** PROBLEM REQUIREMENTS **
Look below for the line containing "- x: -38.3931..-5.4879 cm"; from there through the line containing "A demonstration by", both lines included, please set down each line exactly and nothing else.

***** DATA PROVIDED *****

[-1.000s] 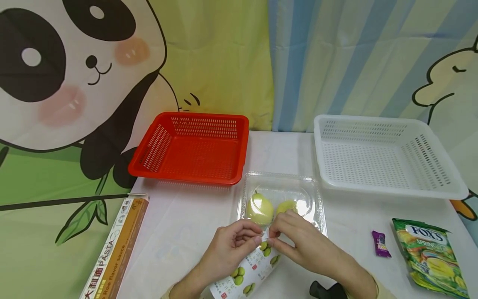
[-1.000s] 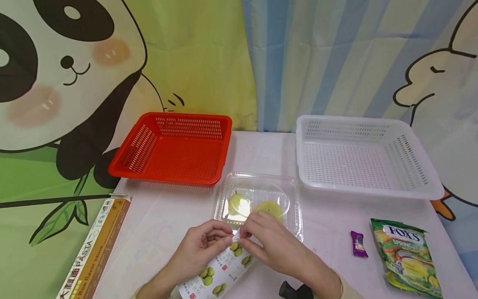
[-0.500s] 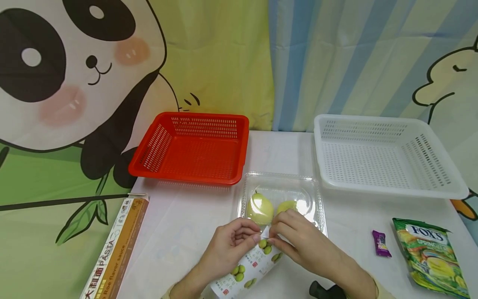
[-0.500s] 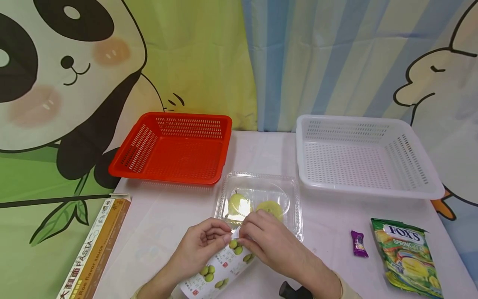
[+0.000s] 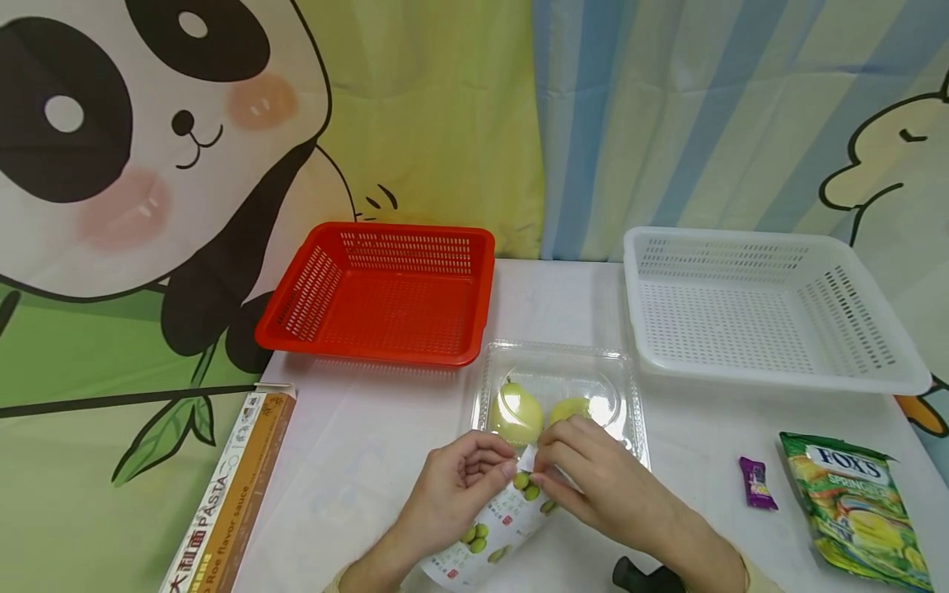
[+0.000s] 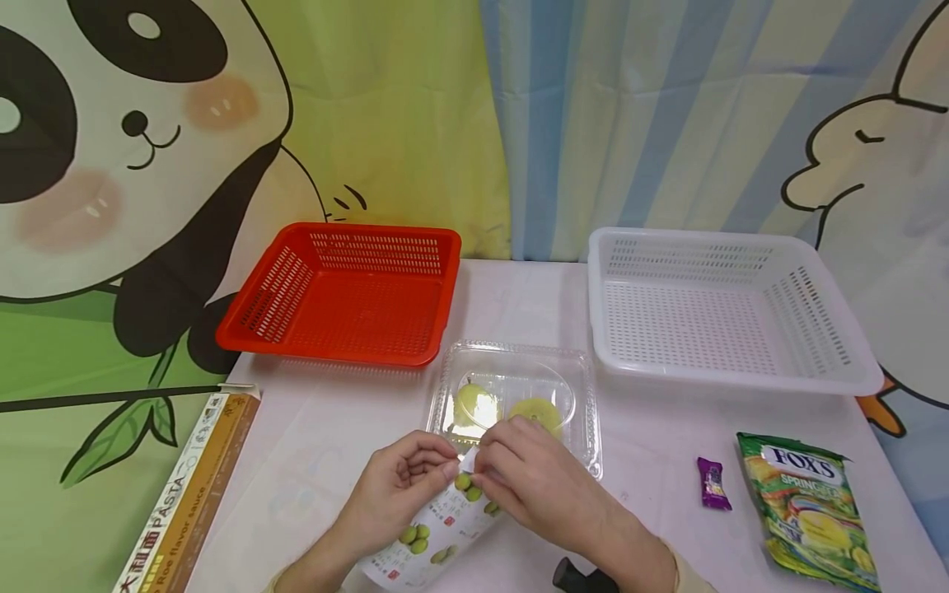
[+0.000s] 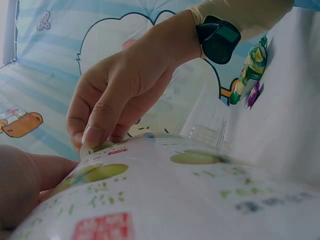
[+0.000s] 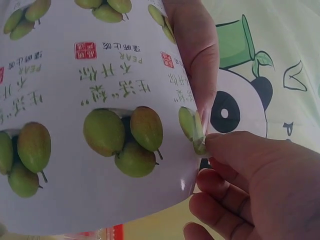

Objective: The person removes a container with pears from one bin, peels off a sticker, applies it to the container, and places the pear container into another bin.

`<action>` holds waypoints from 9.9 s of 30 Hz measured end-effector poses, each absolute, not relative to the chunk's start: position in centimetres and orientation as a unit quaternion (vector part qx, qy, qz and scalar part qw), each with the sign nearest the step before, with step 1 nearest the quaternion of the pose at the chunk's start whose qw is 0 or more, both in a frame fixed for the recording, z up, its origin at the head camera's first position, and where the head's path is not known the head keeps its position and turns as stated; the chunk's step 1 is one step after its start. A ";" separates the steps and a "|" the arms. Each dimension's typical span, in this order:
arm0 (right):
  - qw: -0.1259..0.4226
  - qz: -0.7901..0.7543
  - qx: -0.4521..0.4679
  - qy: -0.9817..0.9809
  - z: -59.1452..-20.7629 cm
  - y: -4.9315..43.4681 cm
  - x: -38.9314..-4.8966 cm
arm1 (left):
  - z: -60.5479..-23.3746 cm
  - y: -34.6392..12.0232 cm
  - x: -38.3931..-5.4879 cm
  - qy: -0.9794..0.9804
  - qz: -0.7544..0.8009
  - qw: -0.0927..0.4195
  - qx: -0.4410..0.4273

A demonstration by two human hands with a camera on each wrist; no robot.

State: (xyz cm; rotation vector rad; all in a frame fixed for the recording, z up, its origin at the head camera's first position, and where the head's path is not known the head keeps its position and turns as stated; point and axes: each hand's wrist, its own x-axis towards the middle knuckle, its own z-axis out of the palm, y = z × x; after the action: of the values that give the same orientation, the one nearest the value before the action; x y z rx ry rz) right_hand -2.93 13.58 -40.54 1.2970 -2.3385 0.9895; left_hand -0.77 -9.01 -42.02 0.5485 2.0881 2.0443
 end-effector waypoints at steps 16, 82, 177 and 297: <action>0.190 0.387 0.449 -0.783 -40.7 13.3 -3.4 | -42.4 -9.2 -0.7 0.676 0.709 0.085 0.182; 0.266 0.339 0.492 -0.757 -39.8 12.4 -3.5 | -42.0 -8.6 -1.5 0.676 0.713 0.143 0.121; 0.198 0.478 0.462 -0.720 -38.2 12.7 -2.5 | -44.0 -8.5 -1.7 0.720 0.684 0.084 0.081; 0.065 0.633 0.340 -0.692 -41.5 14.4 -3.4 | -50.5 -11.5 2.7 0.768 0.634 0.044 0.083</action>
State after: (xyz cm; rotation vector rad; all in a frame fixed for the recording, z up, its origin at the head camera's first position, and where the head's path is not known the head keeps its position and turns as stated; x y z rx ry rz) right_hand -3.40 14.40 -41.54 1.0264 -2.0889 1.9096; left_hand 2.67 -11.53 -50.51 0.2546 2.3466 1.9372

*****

** WRITTEN SOLUTION **
  - x: -38.3931..-5.4879 cm
  - qy: -0.9794..0.9804
  - qz: -0.7544..0.8009
  - qw: -0.0927..0.4195
  - qx: -0.4410..0.4273

A demonstration by two human hands with a camera on each wrist; no robot.

The complete answer has now been given.